» Problem statement: Each line below must be printed again exactly.

» Dataset entries:
● ● ● ●

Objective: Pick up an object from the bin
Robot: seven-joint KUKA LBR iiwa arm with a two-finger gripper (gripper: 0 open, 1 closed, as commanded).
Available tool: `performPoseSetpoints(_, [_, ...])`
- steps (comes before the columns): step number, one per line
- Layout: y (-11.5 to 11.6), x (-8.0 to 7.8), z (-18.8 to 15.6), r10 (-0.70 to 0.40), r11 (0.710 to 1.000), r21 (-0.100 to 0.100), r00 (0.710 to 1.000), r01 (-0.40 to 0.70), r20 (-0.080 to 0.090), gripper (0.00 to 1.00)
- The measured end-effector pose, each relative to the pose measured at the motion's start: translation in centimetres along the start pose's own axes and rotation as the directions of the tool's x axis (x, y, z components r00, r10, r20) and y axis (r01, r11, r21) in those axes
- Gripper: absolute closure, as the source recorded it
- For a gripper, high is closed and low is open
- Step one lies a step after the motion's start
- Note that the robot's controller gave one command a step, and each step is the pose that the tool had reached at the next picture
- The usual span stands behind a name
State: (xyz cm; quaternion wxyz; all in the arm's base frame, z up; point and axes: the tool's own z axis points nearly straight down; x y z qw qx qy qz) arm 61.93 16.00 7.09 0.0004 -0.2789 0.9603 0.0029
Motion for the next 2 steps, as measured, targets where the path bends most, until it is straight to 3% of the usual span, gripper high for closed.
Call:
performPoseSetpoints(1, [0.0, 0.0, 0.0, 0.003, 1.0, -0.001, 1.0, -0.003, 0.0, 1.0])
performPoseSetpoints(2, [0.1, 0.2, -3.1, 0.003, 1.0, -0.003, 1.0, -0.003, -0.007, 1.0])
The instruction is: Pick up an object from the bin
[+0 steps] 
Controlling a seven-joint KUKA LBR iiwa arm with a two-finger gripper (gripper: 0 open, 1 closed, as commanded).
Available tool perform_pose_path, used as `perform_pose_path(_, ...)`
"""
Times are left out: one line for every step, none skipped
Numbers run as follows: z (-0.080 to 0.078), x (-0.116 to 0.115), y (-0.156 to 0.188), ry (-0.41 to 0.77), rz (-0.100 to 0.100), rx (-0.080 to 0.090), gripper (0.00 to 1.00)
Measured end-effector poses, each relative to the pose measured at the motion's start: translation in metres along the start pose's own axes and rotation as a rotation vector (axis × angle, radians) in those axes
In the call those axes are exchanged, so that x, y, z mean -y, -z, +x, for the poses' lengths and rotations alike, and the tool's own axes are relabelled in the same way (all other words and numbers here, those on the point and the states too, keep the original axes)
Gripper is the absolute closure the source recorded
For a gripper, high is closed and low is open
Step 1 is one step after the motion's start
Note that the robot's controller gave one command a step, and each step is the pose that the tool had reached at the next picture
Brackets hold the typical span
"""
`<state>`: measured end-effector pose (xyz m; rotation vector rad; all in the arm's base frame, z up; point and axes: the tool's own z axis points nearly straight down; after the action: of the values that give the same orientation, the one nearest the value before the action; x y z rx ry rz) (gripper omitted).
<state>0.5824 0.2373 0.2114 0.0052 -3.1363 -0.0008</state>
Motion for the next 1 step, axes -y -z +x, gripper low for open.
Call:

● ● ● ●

» Task output:
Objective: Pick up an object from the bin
Robot: seven-joint KUKA LBR iiwa arm with a two-finger gripper (gripper: 0 open, 1 closed, as commanded).
Available tool: `performPoseSetpoints(_, [_, ...])`
- steps (comes before the columns): step number, one per line
- Layout: y (-11.5 to 11.6), x (-8.0 to 7.8), z (-18.8 to 15.6), r10 (-0.70 to 0.40), r11 (0.710 to 1.000), r21 (-0.100 to 0.100), r00 (0.710 to 1.000), r01 (-0.40 to 0.70), r20 (-0.080 to 0.090), gripper (0.00 to 1.00)
- The measured end-effector pose, each relative to the pose measured at the motion's start: translation in centimetres along the start pose's own axes and rotation as the directions of the tool's x axis (x, y, z components r00, r10, r20) and y axis (r01, r11, r21) in those axes
- Gripper: absolute closure, as the source recorded it
- For a gripper, high is closed and low is open
- Step one lies a step after the motion's start
- Note that the robot's controller gave one command a step, and each step is the pose that the tool had reached at the next picture
- The usual span stands behind a name
State: (xyz cm; quaternion wxyz; all in the arm's base frame, z up; point and axes: the tool's own z axis points nearly straight down; x y z qw qx qy qz) arm 61.93 16.00 7.09 0.0004 -0.2789 0.9603 0.0029
Motion for the next 2 steps, as measured, targets where the path bends most, until it is straight to 3% of the usual span, gripper high for closed.
Call:
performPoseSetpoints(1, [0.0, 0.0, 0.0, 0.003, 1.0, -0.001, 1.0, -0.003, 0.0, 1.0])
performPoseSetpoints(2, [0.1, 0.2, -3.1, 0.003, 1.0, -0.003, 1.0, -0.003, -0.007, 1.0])
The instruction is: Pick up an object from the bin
[+0 steps] 
Controlling a seven-joint KUKA LBR iiwa arm with a two-finger gripper (gripper: 0 open, 1 closed, as commanded).
Available tool perform_pose_path, used as `perform_pose_path(_, ...)`
"""
Times are left out: one line for every step, none skipped
Numbers run as follows: z (-0.080 to 0.078), x (-0.116 to 0.115), y (-0.156 to 0.188), ry (-0.41 to 0.77), rz (-0.100 to 0.100), rx (-0.080 to 0.090), gripper (0.00 to 1.00)
Measured end-effector poses, each relative to the pose measured at the motion's start: translation in metres along the start pose's own axes and rotation as a rotation vector (axis × angle, radians) in those axes
In the call those axes are exchanged, so that x, y, z mean -y, -z, +x, for the poses' lengths and rotations alike, and the tool's own axes are relabelled in the same way (all other words and numbers here, those on the point and the states too, keep the original axes)
Gripper is the absolute closure the source recorded
For a gripper, high is closed and low is open
Step 1 is one step after the motion's start
Note that the robot's controller gave one command a step, and each step is the pose that the tool had reached at the next picture
Brackets hold the typical span
"""
`<state>`: measured end-effector pose (xyz m; rotation vector rad; all in the arm's base frame, z up; point and axes: the tool's own z axis points nearly straight down; after the action: of the values that give the same orientation, the one nearest the value before the action; x y z rx ry rz) (gripper omitted).
<state>0.5824 0.2373 0.2114 0.0052 -3.1363 -0.0008</state>
Motion for the next 1 step, axes -y -z +x, gripper low for open.
Call:

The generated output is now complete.